Des réservations non honorées dans des restaurants complets, voilà un phénomène qui perturbe le secteur. Les restaurateurs subissent de plus en plus les effets des "no-shows", ces clients qui réservent mais ne se présentent pas sans même prévenir. Les raisons restent floues, mais les réservations en ligne sont souvent blâmées. Justine Passerini, gérante d'un restaurant italien à Paris, déclare : "Cela anonymise un peu les choses. Peut-être que c'est pourquoi les gens se permettent plus de ne pas venir". Cette tendance, qu'elle soit modérée ou non, impacte lourdement l'économie des établissements.
Conséquences impactantes des no-shows
Les no-shows nuisent au chiffre d'affaires des restaurants et érodent le moral des restaurateurs. Une table vide entraîne :
- une perte d'opportunités pour d'autres clients,
- du gaspillage alimentaire,
- un manque à gagner considérable,
- la perte de temps et d'énergie consacrée à la préparation.

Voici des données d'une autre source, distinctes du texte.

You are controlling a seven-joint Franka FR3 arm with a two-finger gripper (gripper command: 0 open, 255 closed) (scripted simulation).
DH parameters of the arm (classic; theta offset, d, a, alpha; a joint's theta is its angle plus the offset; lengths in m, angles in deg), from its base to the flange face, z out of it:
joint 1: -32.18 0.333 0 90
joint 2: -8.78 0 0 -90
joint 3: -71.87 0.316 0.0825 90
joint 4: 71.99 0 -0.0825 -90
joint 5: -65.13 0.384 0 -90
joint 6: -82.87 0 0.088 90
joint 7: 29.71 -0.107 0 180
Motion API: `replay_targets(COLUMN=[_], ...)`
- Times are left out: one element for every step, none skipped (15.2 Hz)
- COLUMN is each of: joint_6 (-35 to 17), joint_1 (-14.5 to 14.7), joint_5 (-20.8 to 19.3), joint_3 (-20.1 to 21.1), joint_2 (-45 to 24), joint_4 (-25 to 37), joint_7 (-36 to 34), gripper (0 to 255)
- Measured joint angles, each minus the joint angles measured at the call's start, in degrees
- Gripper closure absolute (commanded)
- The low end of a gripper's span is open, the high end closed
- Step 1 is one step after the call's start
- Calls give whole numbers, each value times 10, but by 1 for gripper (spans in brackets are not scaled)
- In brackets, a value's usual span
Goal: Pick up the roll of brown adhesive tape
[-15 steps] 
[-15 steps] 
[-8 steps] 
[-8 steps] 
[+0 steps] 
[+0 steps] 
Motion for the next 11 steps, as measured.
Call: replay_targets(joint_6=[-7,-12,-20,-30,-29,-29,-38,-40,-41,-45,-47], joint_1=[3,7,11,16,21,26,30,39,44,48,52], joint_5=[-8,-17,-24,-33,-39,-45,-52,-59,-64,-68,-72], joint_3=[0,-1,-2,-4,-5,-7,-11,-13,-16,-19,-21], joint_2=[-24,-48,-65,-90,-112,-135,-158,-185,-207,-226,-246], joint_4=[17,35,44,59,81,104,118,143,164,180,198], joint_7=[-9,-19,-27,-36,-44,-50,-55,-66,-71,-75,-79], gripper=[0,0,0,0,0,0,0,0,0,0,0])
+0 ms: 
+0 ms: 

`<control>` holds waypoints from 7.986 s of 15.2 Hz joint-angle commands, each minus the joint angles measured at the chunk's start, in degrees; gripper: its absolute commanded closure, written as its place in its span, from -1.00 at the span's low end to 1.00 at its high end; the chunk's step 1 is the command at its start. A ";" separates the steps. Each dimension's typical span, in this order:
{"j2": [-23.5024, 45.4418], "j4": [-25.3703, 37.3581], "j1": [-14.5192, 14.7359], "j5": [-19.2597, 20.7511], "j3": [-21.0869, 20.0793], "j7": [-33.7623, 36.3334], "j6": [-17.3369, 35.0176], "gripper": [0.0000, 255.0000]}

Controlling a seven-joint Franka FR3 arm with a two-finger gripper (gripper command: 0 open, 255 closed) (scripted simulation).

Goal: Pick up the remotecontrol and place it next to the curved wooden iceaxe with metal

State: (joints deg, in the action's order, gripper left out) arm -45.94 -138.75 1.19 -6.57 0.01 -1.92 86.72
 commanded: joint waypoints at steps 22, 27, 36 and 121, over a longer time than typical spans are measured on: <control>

Tom Meyer, chef de Granite à Paris, confie à RTL : "Sur 300 couverts par semaine, nous enregistrons une trentaine de no-shows, soit environ 10%. Cela pourrait signifier la perte d'un salarié en fin d'année".
Réponses des restaurateurs face à ce défi
Pour tenter d’inverser la tendance des no-shows, les restaurateurs mettent en place des mesures parfois drastiques : Justine Passerini évoque l'usage de l'empreinte de carte bancaire, un moyen de dissuasion plus qu'une sanction. Le chef Matthias Marc souligne qu'il n'y a pas de souci si le client est réglo. Les établissements optent aussi pour des relances via téléphone, messages et emails. Certains n'hésitent pas à instaurer des blacklists.
Les restaurateurs s'accordent sur un point : si un client ne peut honorer sa réservation pour une raison ou une autre, il est primordial de prévenir. Grégory Black, gérant d'établissements à Paris, note : "Si les gens prennent le temps d'appeler, nous pourrons sûrement les remplacer". Olivier Daniel, restaurateur à Nice, ajoute : "Les personnes qui annoncent leur désistement ne sont pas comptées parmi les no-shows".